When I was his age, I was hopping freight trains, walking barefoot through London in December, living without a phone, staying out of touch with my parents, and generally not being very sensible. I did manage, though, to hold down jobs, attend school, and survive my early adulthood. The thing is, he sorta did some of that, too. He got along with all sorts of people way better than I did, and he graduated from college with a 4.0.

I think about this kind of thing a lot: what is different about people who had a sensible youth? I work with people who got their first career job before they even left college. Who got married at age 25 and are still (seemingly happily) married 20 years later. How did they know so young what kind of lives they wanted? How could they look so far ahead?

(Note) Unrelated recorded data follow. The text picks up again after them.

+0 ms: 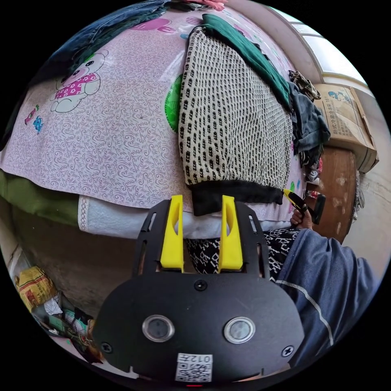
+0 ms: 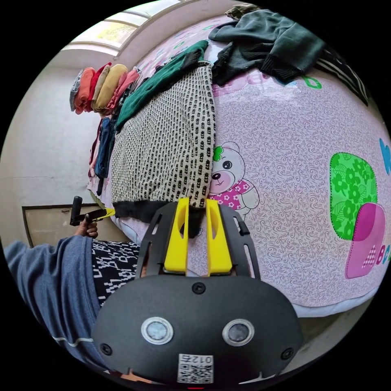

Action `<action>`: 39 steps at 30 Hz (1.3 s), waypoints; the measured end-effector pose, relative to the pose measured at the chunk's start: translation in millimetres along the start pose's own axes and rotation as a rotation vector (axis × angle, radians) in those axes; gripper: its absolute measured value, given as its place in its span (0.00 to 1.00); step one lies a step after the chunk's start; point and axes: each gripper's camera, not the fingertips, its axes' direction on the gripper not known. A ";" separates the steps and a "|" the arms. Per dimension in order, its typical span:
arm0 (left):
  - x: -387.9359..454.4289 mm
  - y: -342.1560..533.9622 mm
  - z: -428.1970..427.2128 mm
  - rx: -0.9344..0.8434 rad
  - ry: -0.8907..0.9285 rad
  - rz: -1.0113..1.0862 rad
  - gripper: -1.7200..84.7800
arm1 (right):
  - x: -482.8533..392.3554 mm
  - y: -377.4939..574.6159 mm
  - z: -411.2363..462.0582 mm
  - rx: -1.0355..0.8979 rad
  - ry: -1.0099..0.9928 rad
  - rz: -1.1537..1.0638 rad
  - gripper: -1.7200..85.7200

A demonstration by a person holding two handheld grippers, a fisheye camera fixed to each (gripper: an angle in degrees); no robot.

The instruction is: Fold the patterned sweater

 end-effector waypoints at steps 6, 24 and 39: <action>-9.5 10.1 -6.9 0.007 -0.116 0.026 0.09 | 19.1 12.0 -20.2 0.002 0.004 -0.002 0.09; -50.9 90.9 -133.5 0.162 0.287 0.160 0.02 | 67.9 47.4 -145.0 0.061 -0.485 -0.094 0.03; -10.1 109.2 -236.2 0.384 0.577 0.219 0.02 | 69.6 15.9 -218.7 0.214 -0.696 -0.079 0.03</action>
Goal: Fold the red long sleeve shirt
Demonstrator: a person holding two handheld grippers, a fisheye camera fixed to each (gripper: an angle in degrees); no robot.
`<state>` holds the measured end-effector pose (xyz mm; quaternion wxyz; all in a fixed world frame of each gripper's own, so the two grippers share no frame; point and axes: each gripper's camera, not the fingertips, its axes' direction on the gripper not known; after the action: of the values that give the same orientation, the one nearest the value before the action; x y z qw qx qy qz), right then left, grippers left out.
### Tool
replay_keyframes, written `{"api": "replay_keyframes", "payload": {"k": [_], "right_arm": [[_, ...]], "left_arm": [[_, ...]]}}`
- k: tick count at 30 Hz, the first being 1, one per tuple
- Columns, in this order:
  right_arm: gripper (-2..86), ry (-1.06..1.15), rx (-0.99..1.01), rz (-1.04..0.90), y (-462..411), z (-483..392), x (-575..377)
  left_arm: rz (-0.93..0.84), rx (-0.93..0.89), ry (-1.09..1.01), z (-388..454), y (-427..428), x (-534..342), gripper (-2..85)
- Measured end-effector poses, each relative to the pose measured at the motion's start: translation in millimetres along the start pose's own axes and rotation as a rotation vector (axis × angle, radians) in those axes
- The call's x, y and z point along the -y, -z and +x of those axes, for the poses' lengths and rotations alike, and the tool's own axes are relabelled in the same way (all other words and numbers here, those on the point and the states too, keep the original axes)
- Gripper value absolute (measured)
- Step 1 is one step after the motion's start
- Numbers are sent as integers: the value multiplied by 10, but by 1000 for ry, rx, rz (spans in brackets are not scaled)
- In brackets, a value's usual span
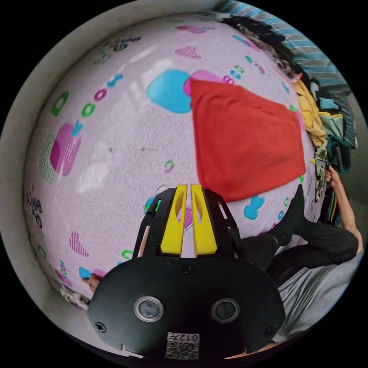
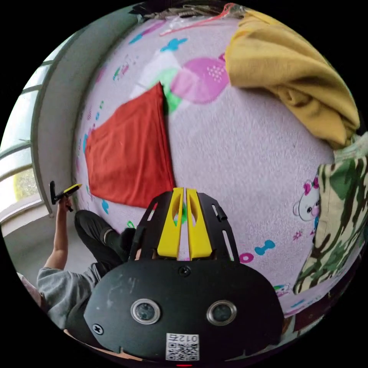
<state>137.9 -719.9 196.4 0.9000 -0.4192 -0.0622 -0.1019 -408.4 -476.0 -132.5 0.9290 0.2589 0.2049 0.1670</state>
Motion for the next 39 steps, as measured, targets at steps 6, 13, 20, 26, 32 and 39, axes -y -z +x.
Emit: {"api": "replay_keyframes", "payload": {"k": [6,13,20,26,32,39], "right_arm": [[-8,120,-76,-8,-208,-611,306],[-9,196,-219,-75,-445,-867,226],[-10,110,-236,-60,-324,-786,-36],[-10,249,-132,-76,-278,-1154,-411],[-10,305,-218,-178,-469,-1219,-673],[-10,167,-191,-100,-205,-1099,-806]], "left_arm": [[12,3,-129,868,-414,411,6],[-41,173,-177,1290,-891,376,3],[-54,234,-227,1516,-1024,332,2],[-49,266,-248,1642,-1118,280,3],[-30,245,-219,1634,-1172,227,5],[-27,222,-191,1577,-1185,181,4]]}}
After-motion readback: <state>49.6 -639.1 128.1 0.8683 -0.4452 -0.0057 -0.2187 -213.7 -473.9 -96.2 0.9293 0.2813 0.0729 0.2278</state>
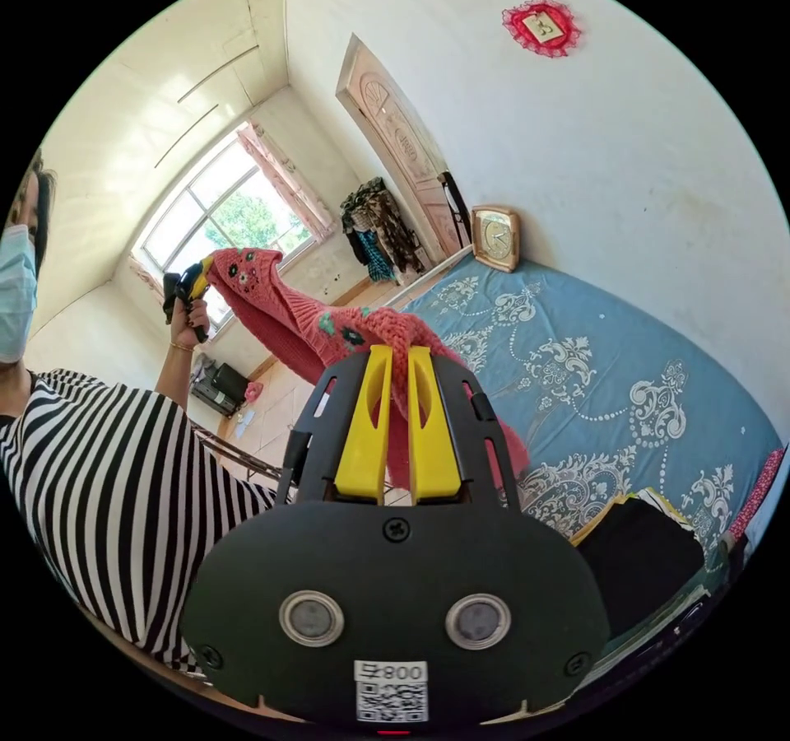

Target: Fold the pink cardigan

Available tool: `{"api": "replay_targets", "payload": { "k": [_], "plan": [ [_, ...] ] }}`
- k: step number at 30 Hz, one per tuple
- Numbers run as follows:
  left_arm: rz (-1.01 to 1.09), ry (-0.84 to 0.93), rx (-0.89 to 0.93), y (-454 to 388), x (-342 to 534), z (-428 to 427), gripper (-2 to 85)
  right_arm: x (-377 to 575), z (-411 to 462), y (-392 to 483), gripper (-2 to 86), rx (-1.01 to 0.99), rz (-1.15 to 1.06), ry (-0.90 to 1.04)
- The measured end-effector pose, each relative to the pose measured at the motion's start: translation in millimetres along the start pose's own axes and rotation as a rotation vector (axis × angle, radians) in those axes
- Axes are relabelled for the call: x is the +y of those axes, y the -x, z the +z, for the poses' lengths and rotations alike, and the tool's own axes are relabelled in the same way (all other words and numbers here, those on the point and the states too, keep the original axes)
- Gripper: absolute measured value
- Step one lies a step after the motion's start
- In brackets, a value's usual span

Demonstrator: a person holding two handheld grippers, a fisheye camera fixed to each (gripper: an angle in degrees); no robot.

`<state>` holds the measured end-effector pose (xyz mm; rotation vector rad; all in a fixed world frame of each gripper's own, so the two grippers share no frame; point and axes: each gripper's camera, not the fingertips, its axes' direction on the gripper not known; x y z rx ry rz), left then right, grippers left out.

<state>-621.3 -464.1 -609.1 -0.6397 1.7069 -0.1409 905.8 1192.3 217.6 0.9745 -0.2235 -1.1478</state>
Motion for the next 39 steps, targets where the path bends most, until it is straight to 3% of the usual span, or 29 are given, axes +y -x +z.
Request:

Maybe they seem a bit passionless, but there are other people who threw themselves into their passions at a very young age in a positive, productive way. People who wrote books or became doctors or composers. As opposed to people who wandered aimlessly around the country, reading Tolstoy and, in Chris's case, killing squirrels for food.

Krakauer makes the argument that if Chris had survived, we would've thought he was cool. He probably would've gone on to law school or written a book about his adventures (two of his possible goals) and we would've admired him for his resourcefulness and independence. I totally buy that argument, and that pisses me off even more. I want to believe that Chris spelled his own doom, and luck had nothing to do with it.

I guess I don't like to remember how unmethodical I was back then, how little I knew about how to go after what I wanted. Reading about Chris throws me back into that world: the land of pointless passion.

I did, however, thoroughly enjoy reading Anna Karenina. So maybe it was all worthwhile.

4 comments:

Anonymous said...

Hopping freight trains?!? Walking around London barefoot in December?!? Why are we reading about Krakauer? I want Miller! And...for the record...I still think Thoreau was pretty cool. Oh, and - see my website prominently displayed under my name? Nothing like some blatant self promotion on a blog comment.

Anonymous said...

or not... it didn't post, so here it is: wwww.melanieabrams.com

leesajay said...

i second melanie about the freight trains and the london. why is this the first i am hearing about this??

Wayfarer said...

I third that!
I'm so jealous...I lived a methodical life in my early 20s when I could've been traveling the world...or hopping freight trains!